§ **PROBLEM STATEMENT**: Every entry should be reproduced word for word.

(Records drawn from a dataset)
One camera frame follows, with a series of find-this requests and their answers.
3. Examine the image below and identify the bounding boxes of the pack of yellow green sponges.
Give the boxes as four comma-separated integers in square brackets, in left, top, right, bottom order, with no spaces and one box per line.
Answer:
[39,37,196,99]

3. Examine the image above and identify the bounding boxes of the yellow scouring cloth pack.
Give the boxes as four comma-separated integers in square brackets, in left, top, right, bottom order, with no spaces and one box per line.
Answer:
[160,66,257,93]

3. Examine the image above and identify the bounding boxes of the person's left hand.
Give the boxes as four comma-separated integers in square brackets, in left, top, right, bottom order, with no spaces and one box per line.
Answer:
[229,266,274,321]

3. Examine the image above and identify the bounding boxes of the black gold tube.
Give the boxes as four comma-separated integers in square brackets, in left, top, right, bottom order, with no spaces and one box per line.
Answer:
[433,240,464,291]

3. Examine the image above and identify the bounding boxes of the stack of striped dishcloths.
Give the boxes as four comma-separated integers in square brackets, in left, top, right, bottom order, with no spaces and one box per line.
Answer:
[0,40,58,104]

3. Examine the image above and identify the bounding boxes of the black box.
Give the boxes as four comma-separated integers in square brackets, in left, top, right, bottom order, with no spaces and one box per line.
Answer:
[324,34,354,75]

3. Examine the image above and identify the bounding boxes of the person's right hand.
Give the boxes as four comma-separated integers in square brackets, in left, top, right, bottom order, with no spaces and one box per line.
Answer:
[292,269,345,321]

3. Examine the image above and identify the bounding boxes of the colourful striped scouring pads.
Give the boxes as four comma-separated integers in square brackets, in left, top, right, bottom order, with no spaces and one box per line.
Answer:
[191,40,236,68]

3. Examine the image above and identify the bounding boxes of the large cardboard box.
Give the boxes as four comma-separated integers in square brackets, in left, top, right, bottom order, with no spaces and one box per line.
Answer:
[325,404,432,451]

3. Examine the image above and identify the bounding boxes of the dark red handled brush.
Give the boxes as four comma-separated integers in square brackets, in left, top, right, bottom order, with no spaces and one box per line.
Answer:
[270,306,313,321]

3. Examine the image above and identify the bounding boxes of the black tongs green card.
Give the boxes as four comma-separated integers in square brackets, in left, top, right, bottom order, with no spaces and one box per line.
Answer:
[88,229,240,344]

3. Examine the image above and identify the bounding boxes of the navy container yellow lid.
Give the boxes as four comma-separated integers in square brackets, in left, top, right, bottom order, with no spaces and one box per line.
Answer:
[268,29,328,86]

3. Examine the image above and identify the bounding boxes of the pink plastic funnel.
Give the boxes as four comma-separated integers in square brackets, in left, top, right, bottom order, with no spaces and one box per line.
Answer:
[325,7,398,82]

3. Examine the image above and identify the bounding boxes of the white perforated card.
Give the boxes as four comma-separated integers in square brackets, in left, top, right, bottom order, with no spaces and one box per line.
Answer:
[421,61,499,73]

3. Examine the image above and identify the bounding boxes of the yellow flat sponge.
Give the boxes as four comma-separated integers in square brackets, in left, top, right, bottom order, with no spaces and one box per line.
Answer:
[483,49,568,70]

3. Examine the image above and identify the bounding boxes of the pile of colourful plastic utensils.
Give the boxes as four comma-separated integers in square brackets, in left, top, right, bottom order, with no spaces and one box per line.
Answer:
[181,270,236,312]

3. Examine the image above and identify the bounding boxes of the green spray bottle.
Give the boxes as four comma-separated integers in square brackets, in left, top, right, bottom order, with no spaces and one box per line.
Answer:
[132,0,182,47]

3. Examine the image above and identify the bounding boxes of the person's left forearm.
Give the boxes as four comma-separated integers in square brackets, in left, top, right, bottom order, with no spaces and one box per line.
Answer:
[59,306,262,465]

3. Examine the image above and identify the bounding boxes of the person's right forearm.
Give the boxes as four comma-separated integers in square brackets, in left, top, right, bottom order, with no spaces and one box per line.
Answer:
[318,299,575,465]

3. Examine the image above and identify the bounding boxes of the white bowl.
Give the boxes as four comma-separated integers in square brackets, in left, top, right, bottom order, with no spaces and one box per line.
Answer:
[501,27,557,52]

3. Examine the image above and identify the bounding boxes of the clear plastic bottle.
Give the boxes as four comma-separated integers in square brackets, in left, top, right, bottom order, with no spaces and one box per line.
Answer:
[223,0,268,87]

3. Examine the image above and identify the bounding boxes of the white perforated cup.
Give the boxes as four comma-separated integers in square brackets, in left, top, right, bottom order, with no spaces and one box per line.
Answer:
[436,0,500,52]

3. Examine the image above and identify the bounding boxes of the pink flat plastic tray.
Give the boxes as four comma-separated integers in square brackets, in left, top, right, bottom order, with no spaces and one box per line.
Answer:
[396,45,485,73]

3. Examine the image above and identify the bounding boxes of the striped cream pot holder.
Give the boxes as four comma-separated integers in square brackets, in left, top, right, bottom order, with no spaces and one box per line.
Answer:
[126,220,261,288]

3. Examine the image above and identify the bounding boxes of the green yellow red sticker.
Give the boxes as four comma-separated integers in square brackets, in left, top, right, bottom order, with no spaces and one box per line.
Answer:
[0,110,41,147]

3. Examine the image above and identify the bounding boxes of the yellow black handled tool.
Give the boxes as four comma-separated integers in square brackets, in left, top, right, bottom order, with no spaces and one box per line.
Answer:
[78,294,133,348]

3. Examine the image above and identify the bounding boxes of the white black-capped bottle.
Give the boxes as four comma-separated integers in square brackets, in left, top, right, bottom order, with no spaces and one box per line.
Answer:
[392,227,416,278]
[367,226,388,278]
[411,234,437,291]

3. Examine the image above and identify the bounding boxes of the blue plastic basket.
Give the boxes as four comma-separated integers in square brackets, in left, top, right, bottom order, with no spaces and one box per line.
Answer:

§ **COMPLETED EXERCISE**:
One camera frame follows, with a series of find-this requests and their answers.
3. Examine the image below and identify the bounding boxes of the pack of yellow green sponges.
Give the boxes as four comma-separated integers in square brackets, in left, top, right, bottom order, with no spaces and one box per line.
Answer:
[39,37,196,99]

3. Examine the image above and identify the bounding boxes of the yellow scouring cloth pack.
Give the boxes as four comma-separated integers in square brackets, in left, top, right, bottom order, with no spaces and one box per line.
Answer:
[160,66,257,93]

3. Examine the image above and identify the bounding boxes of the person's left hand.
Give the boxes as four comma-separated integers in square brackets, in left, top, right, bottom order, with no spaces and one box per line.
Answer:
[229,266,274,321]

3. Examine the image above and identify the bounding boxes of the black gold tube.
Give the boxes as four comma-separated integers in square brackets, in left, top, right, bottom order, with no spaces and one box per line.
Answer:
[433,240,464,291]

3. Examine the image above and identify the bounding boxes of the stack of striped dishcloths.
Give the boxes as four comma-separated integers in square brackets, in left, top, right, bottom order, with no spaces and one box per line.
Answer:
[0,40,58,104]

3. Examine the image above and identify the bounding boxes of the black box.
Give the boxes as four comma-separated integers in square brackets, in left, top, right, bottom order, with no spaces and one box per line.
Answer:
[324,34,354,75]

3. Examine the image above and identify the bounding boxes of the person's right hand.
Give the boxes as four comma-separated integers in square brackets, in left, top, right, bottom order, with no spaces and one box per line.
Answer:
[292,269,345,321]

3. Examine the image above and identify the bounding boxes of the colourful striped scouring pads.
Give the boxes as four comma-separated integers in square brackets, in left, top, right, bottom order, with no spaces and one box per line.
Answer:
[191,40,236,68]

3. Examine the image above and identify the bounding boxes of the large cardboard box.
Give the boxes as four comma-separated integers in square brackets, in left, top, right, bottom order, with no spaces and one box per line.
Answer:
[325,404,432,451]

3. Examine the image above and identify the bounding boxes of the dark red handled brush.
Give the boxes as four comma-separated integers in square brackets, in left, top, right, bottom order, with no spaces and one box per line.
Answer:
[270,306,313,321]

3. Examine the image above and identify the bounding boxes of the black tongs green card.
Give the boxes as four comma-separated integers in square brackets, in left, top, right, bottom order, with no spaces and one box per line.
Answer:
[88,229,240,344]

3. Examine the image above and identify the bounding boxes of the navy container yellow lid.
Give the boxes as four comma-separated integers in square brackets, in left, top, right, bottom order, with no spaces and one box per line.
Answer:
[268,29,328,86]

3. Examine the image above and identify the bounding boxes of the pink plastic funnel.
Give the boxes as four comma-separated integers in square brackets, in left, top, right, bottom order, with no spaces and one box per line.
Answer:
[325,7,398,82]

3. Examine the image above and identify the bounding boxes of the white perforated card.
Give the boxes as four comma-separated integers in square brackets, in left, top, right, bottom order, with no spaces and one box per line.
Answer:
[421,61,499,73]

3. Examine the image above and identify the bounding boxes of the yellow flat sponge.
Give the boxes as four comma-separated integers in square brackets, in left, top, right, bottom order, with no spaces and one box per line.
Answer:
[483,49,568,70]

3. Examine the image above and identify the bounding boxes of the pile of colourful plastic utensils.
Give the boxes as four comma-separated integers in square brackets, in left, top, right, bottom order, with no spaces and one box per line.
Answer:
[181,270,236,312]

3. Examine the image above and identify the bounding boxes of the green spray bottle.
Give the boxes as four comma-separated integers in square brackets, in left, top, right, bottom order, with no spaces and one box per line.
Answer:
[132,0,182,47]

3. Examine the image above and identify the bounding boxes of the person's left forearm.
Give the boxes as four comma-separated integers in square brackets, in left, top, right, bottom order, with no spaces and one box per line.
Answer:
[59,306,262,465]

3. Examine the image above and identify the bounding boxes of the person's right forearm.
Give the boxes as four comma-separated integers in square brackets, in left, top, right, bottom order, with no spaces and one box per line.
Answer:
[318,299,575,465]

3. Examine the image above and identify the bounding boxes of the white bowl.
Give the boxes as four comma-separated integers in square brackets, in left, top, right, bottom order, with no spaces and one box per line.
Answer:
[501,27,557,52]

3. Examine the image above and identify the bounding boxes of the clear plastic bottle.
Give the boxes as four comma-separated integers in square brackets, in left, top, right, bottom order, with no spaces and one box per line.
Answer:
[223,0,268,87]

3. Examine the image above and identify the bounding boxes of the white perforated cup.
Give the boxes as four comma-separated integers in square brackets, in left, top, right, bottom order, with no spaces and one box per line.
Answer:
[436,0,500,52]

3. Examine the image above and identify the bounding boxes of the pink flat plastic tray.
Give the boxes as four comma-separated integers in square brackets, in left, top, right, bottom order, with no spaces and one box per line.
Answer:
[396,45,485,73]

3. Examine the image above and identify the bounding boxes of the striped cream pot holder.
Give the boxes as four comma-separated integers in square brackets, in left, top, right, bottom order, with no spaces and one box per line.
Answer:
[126,220,261,288]

3. Examine the image above and identify the bounding boxes of the green yellow red sticker.
Give the boxes as four comma-separated integers in square brackets, in left, top, right, bottom order, with no spaces and one box per line.
Answer:
[0,110,41,147]

3. Examine the image above and identify the bounding boxes of the yellow black handled tool.
Give the boxes as four comma-separated integers in square brackets, in left, top, right, bottom order, with no spaces and one box per line.
Answer:
[78,294,133,348]

3. Examine the image above and identify the bounding boxes of the white black-capped bottle.
Give the boxes as four comma-separated integers in square brackets, in left, top, right, bottom order, with no spaces and one box per line.
Answer:
[392,227,416,278]
[367,226,388,278]
[411,234,437,291]

3. Examine the image above and identify the bounding boxes of the blue plastic basket.
Give the boxes as four comma-separated integers in square brackets, in left, top, right, bottom order, with no spaces and one box per line.
Answer:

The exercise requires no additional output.